Exercise goal
Below are the records. Count the lines containing the string "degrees", and reply with the number alone.

[[ Input material, beginning ]]

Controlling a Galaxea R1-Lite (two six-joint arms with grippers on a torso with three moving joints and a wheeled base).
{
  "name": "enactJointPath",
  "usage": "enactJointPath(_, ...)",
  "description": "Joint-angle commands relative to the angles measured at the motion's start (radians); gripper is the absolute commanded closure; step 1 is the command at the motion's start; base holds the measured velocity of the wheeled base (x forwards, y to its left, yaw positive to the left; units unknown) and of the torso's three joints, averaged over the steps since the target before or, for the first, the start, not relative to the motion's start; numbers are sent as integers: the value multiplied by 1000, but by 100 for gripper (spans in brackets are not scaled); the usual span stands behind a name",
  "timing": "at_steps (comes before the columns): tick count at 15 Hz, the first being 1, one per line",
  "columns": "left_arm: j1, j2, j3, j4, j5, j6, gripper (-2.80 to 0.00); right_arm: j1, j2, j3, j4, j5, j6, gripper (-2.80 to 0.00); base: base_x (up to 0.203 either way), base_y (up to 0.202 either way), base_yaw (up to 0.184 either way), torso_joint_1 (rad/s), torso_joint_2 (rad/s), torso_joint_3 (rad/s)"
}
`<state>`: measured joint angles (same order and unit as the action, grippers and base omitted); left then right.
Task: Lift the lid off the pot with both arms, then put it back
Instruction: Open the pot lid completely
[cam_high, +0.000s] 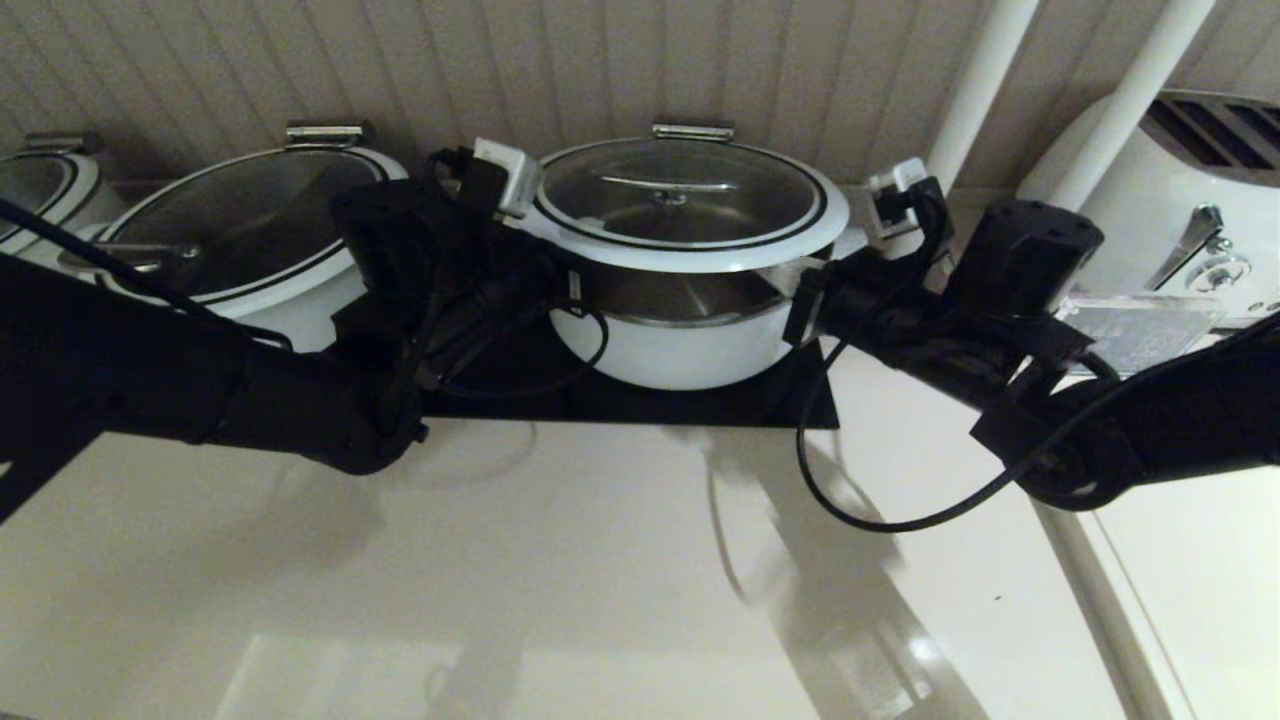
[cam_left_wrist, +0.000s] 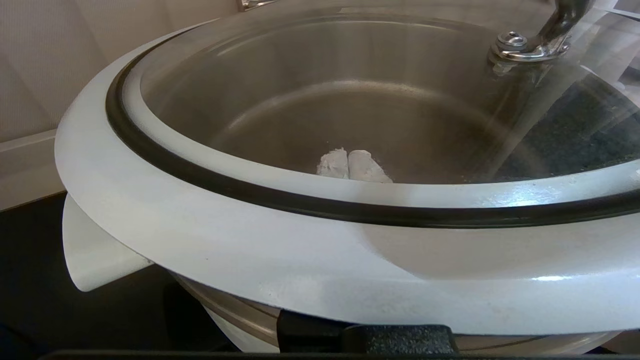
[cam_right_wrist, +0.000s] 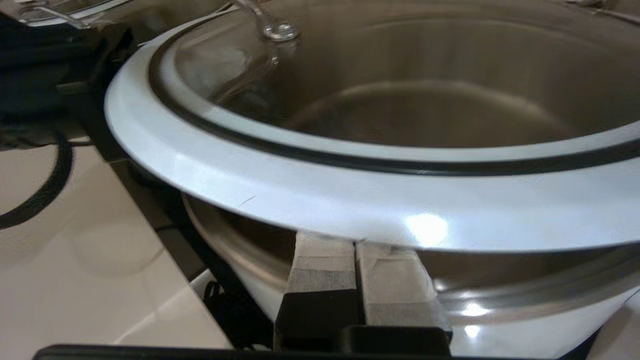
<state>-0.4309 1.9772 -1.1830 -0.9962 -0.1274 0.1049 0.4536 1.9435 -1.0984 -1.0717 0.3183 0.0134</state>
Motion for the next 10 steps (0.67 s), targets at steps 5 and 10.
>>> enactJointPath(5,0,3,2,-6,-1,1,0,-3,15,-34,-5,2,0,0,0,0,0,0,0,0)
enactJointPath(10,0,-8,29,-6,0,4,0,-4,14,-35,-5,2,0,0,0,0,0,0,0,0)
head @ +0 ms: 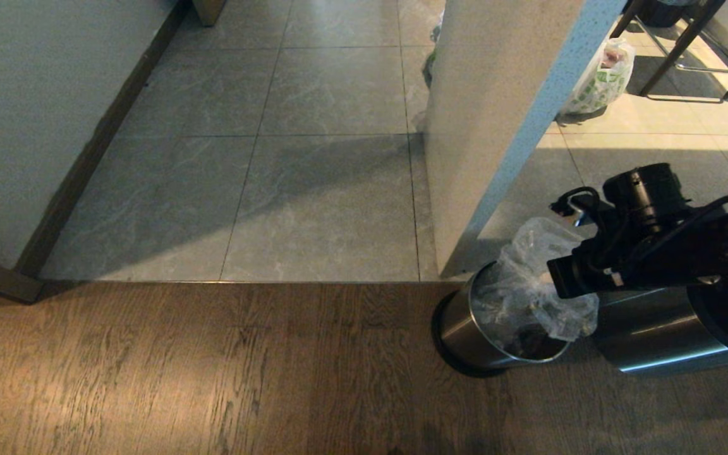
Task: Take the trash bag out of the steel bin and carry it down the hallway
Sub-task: Pick up the trash bag
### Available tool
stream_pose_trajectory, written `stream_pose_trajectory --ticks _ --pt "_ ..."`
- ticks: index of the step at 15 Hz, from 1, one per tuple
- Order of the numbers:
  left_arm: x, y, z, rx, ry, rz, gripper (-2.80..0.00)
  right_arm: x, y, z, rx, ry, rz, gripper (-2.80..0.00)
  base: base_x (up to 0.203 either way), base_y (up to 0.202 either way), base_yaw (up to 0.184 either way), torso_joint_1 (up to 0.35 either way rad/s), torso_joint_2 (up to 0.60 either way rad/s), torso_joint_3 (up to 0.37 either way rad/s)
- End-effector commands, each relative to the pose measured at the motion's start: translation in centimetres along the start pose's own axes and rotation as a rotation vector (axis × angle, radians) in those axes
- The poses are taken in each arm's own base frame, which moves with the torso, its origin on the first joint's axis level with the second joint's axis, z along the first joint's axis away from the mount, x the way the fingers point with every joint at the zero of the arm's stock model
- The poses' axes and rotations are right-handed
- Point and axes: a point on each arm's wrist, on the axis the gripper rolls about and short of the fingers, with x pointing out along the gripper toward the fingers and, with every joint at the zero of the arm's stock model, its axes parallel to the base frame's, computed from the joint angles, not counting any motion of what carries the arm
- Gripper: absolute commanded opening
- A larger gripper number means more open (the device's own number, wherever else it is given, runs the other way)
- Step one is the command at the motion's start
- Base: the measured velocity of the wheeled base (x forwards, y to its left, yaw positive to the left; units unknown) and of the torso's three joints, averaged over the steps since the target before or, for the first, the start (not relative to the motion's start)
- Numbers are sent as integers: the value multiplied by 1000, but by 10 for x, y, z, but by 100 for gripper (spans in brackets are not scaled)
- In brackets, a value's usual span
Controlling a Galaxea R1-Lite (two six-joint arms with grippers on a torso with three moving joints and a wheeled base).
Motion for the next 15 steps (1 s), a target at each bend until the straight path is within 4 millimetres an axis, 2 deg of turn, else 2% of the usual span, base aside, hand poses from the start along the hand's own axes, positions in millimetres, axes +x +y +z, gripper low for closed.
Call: stream_pose_trajectory --ticks 1,5,10,12,15 --pt "0 0 0 -1 0 -1 -280 -50 -1 10 0 -125 -21 -280 0 0 0 0 0 0" --pt "0 0 0 -1 0 0 -280 -109 0 10 27 -243 -44 -280 0 0 0 0 0 0" --pt "0 0 0 -1 0 0 -280 -182 1 -14 63 -343 -94 -280 0 0 0 0 0 0" --pt "0 0 0 1 0 0 -280 -202 5 -32 71 -358 -107 -280 0 0 0 0 0 0" --pt "0 0 0 -1 0 0 -280 -220 10 -74 91 -361 -140 -280 0 0 0 0 0 0"
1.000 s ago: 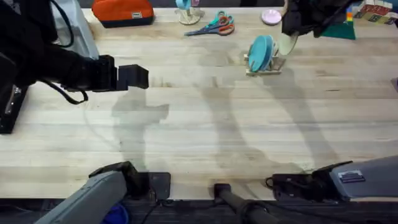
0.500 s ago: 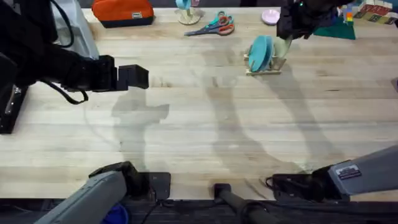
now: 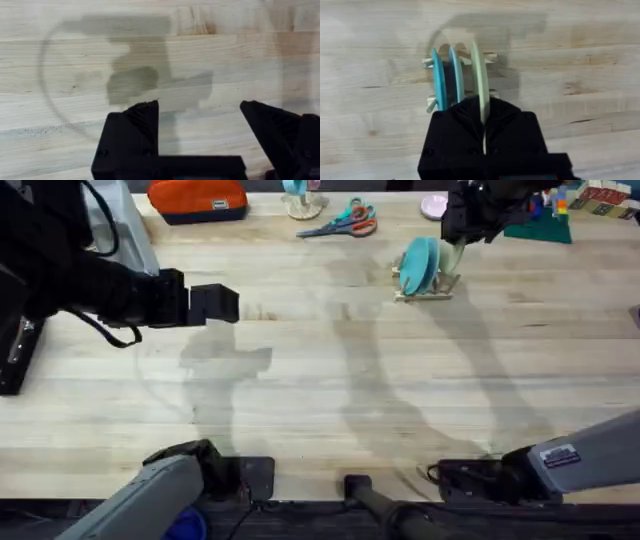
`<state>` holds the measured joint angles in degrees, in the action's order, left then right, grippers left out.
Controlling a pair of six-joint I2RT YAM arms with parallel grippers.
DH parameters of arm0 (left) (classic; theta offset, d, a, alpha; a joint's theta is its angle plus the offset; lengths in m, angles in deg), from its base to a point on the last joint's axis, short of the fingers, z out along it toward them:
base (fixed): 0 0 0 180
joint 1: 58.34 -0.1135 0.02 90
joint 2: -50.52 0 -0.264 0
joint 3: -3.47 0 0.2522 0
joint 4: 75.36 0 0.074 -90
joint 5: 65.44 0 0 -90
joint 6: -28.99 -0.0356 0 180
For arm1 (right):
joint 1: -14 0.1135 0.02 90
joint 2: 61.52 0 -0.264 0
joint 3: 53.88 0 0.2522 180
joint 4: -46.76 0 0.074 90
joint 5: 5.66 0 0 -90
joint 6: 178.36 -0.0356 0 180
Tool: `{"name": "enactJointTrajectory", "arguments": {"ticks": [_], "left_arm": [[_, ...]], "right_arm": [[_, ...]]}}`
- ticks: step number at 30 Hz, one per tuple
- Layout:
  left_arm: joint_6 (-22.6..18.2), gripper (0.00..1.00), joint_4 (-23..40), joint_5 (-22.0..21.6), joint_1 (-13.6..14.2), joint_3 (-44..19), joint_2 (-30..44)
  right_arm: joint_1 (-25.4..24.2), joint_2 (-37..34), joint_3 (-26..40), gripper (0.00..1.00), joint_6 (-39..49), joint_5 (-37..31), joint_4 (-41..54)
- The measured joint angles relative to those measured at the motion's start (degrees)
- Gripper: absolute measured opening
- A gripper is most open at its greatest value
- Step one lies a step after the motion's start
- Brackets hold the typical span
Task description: Pick up the plates from the table one by one and place each into a slot on the dish rack.
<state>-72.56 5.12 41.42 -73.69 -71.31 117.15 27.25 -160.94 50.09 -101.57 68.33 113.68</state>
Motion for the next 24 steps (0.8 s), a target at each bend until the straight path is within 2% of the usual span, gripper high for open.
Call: {"name": "enactJointTrajectory", "arguments": {"ticks": [7, 13, 24], "left_arm": [[0.0, 0.995, 0.0, 0.0, 0.0, 0.0, 0.0], [0.0, 0.995, 0.02, 0.0, 0.0, 0.0, 0.0], [0.0, 0.995, 0.15, 0.0, 0.0, 0.0, 0.0]], "right_arm": [[0.0, -0.45, 0.04, 0.029, 0.0, 0.18, -0.43], [0.0, -3.53, 0.07, 0.029, 0.0, 0.81, -0.47], [-0.04, -3.85, 0.07, 0.038, 0.0, 1.01, -0.39]]}}
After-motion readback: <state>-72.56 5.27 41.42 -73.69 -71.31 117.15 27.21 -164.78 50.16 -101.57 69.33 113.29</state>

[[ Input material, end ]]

Completed exercise
2